Bonita Springs City Councilor Mike Gibson will assume the position of Vice Mayor during the City Council meeting on November 18, 2020.

Despite the cacophony of opinions, one thing was clear: the waterfront should remain open to residents.

“I definitely want a public area along the river,” said Councilor Mike Gibson.

Otherwise the city councils were split. Some wanted to send out an RFP immediately or seek suggestions. These documents contain details and concepts about the country. Interested developers would send back draft plans based on the requirements of the RFP for the city council to consider.

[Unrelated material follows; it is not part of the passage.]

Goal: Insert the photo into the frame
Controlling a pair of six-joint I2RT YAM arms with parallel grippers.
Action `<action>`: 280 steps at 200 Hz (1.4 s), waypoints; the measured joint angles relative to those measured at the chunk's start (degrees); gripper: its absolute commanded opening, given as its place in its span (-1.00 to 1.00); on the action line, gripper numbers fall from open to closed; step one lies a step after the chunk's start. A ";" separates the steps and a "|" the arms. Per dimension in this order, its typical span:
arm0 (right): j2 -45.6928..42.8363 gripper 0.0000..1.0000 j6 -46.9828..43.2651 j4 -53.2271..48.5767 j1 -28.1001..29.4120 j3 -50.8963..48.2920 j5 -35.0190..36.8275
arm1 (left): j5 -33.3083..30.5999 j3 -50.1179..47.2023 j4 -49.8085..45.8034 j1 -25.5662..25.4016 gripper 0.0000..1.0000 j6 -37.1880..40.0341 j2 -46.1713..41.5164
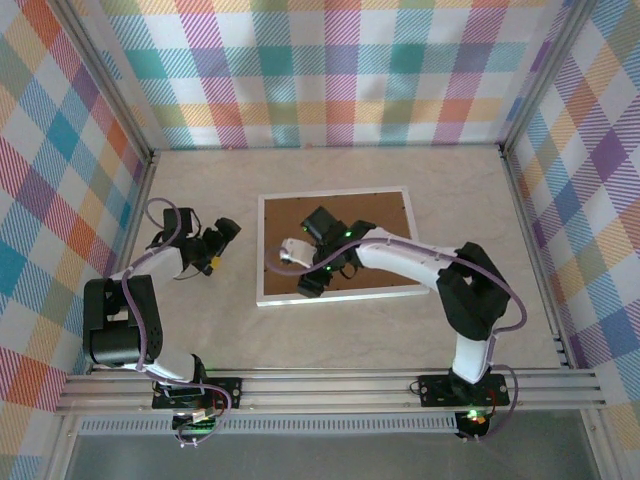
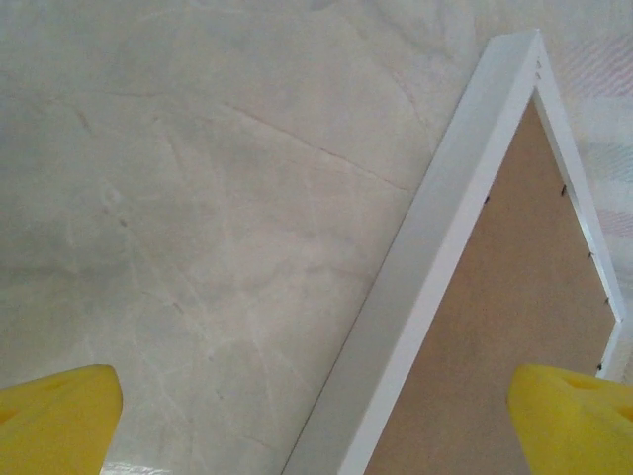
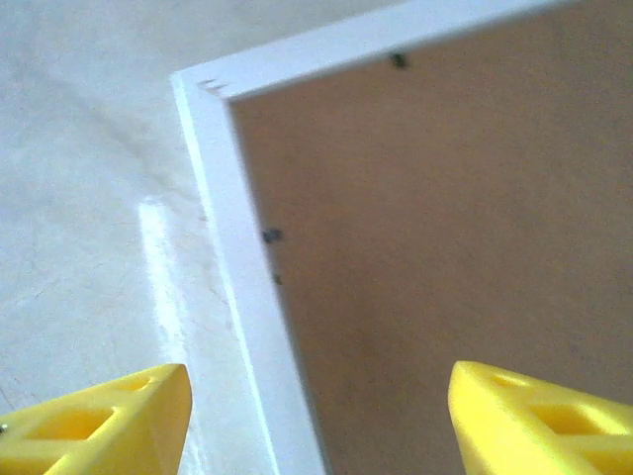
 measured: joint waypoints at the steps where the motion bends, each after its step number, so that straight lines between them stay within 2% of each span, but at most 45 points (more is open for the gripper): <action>1: 0.04 0.36 -0.15 0.04 0.11 0.00 -0.02 | 0.07 -0.04 0.04 0.07 0.99 0.00 0.02; 41: 0.90 0.32 -7.15 8.74 4.68 -5.29 0.63 | 4.15 -0.76 1.70 1.97 1.00 0.11 0.83; 71: 1.05 0.26 -10.32 14.45 5.05 -10.21 3.08 | 6.58 -0.76 3.19 1.97 0.99 0.07 1.53; 120: 2.27 0.10 -14.16 22.36 5.38 -11.32 6.47 | 9.09 -1.20 4.39 1.97 1.00 -0.11 1.97; 185: 2.51 -0.09 -15.93 23.04 6.78 -14.16 5.70 | 10.14 -1.18 4.72 0.87 1.00 -0.11 2.93; 249: 5.53 -0.04 -15.39 21.09 6.84 -9.81 7.74 | 10.60 -1.11 4.63 -3.34 0.99 0.04 5.53; 280: 6.27 -0.53 -15.21 21.55 6.88 -8.70 9.53 | 10.60 -1.14 4.72 -3.80 0.99 0.07 5.57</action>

Jesse Purdon, Bonita Springs City Council candidate for District 2.

Alderman Jesse Purdon said the city should send out an RFP soon. The document would outline the concept in broad terms – guaranteed access to water, a park component and a commercial or mixed-use project that would “activate the corridor”.

“Let the developer find out the little things,” Purdon said.

Other councilors, including Amy Quaremba, would like to draw a more detailed picture of Imperial Crossing.

“We can’t just put out an RFP that says, ‘Come on, do your best,” Quaremba said. “This is a public space that is an important part of Bonita Springs. How can we expect something close to that comes unless we have a certain specificity in our vision? “

Amy Quaremba, Bonita Springs City Council member

Keeping the land under the control of the city was an option proposed by the city councils. Mayor Rick Steinmeyer said the land should become a park and remain in the hands of the city. The use of the property for parking was also mentioned, in particular as an overflow for the Bonita Springs Wonder Gardens.

Ultimately, the city council voted for a workshop with an outside facilitator to “set the city council’s priorities and incorporate them into an RFP”. A date has not been published.

“Well, we certainly had a lively discussion tonight,” said Steinmeyer. “We’ll have a workshop on that.”

Bonita Springs Mayor Rick Steinmeyer oversees the city council meeting on November 18, 2020.

Rooney said he spoke to each city council individually about the country and said everyone was largely in agreement, even though they did not say so on a public forum.

“I think you are all a lot closer to the same position than you think,” he said.

The city council has already gone the RFP route. After sending the request to thousands of developers, the city council received a single offer in October and voted against it. The project would have included 32,000 square feet of commercial space and 112 one-bedroom apartments. The contractor wanted the land for free along with a 10 year tax break.

Since then, two more offers have been made, one to buy the property for $ 1 million and a second for $ 1.5 million. The city council voted on both offers as the submitted plans did not match their vision of a project in the city center.

Purdon said the unsolicited offers show developers are interested in the land.

“A shortage of people who want to develop is not a problem,” he said. “We have to tackle this RFP.”